::: Input data :::

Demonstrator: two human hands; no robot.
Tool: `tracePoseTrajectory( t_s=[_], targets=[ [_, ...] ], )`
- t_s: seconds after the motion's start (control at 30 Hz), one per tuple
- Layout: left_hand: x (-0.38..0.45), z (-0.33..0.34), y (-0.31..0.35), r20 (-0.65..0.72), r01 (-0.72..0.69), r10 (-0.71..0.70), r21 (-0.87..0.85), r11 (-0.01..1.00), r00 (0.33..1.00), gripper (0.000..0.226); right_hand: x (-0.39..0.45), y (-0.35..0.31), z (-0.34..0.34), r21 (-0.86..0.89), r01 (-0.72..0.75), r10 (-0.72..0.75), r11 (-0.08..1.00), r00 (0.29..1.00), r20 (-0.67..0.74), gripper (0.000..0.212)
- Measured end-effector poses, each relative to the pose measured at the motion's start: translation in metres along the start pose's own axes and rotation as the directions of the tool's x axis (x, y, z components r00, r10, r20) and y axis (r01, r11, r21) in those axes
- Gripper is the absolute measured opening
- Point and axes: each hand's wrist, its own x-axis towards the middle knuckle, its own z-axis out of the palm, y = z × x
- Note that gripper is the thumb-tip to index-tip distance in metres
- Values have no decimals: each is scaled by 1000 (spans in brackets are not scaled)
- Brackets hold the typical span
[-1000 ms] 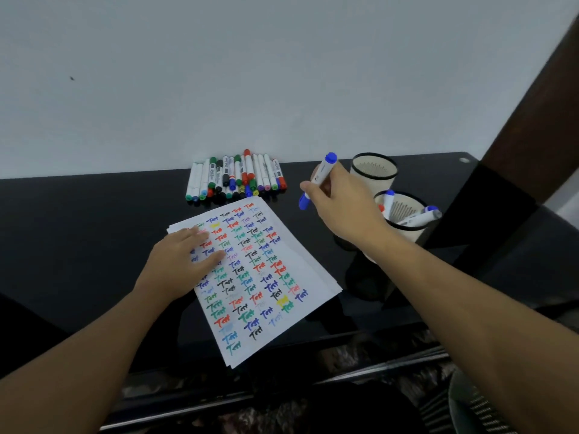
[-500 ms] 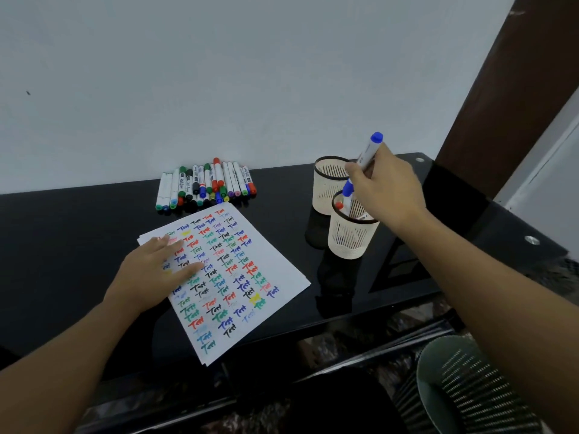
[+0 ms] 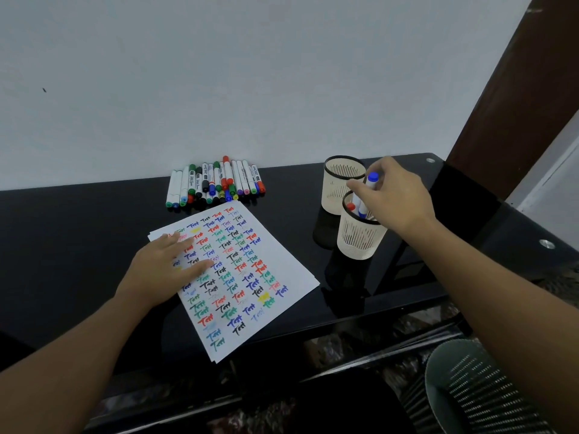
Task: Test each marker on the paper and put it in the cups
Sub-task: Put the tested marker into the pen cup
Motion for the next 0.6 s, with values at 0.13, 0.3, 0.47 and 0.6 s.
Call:
tracePoseTrajectory(
  t_s=[0.13, 0.3, 0.47, 0.6],
  targets=[
    [0, -1, 1, 7, 1, -1, 14, 1000, 1000, 114, 2, -9, 3, 8, 65, -64, 998, 997, -48, 46],
    [-1, -1, 0, 9, 10, -10, 0, 1000, 1000, 113, 6, -10, 12, -67, 109, -112, 992, 993, -32, 35],
    [-1, -2, 2, 1, 1, -1, -6, 1000, 1000, 113, 11, 4, 17, -155, 20, -13, 988, 999, 50, 36],
    [-1, -1, 0, 9, 4, -4, -7, 1000, 1000, 113, 8, 11, 20, -139, 17, -10, 990, 999, 48, 43]
  ],
)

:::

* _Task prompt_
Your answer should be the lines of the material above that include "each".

* _Solution to this exercise_
- Measured end-effector poses, each relative to the pose measured at the motion's start: translation in metres along the start pose's own axes and rotation as the directions of the tool's x axis (x, y, z components r00, r10, r20) and y axis (r01, r11, r21) in those axes
- Point and axes: each hand's wrist, its own x-axis towards the middle knuckle, its own z-axis out of the palm, y = z × x
- Values have no decimals: each is scaled by 1000 (spans in brackets are not scaled)
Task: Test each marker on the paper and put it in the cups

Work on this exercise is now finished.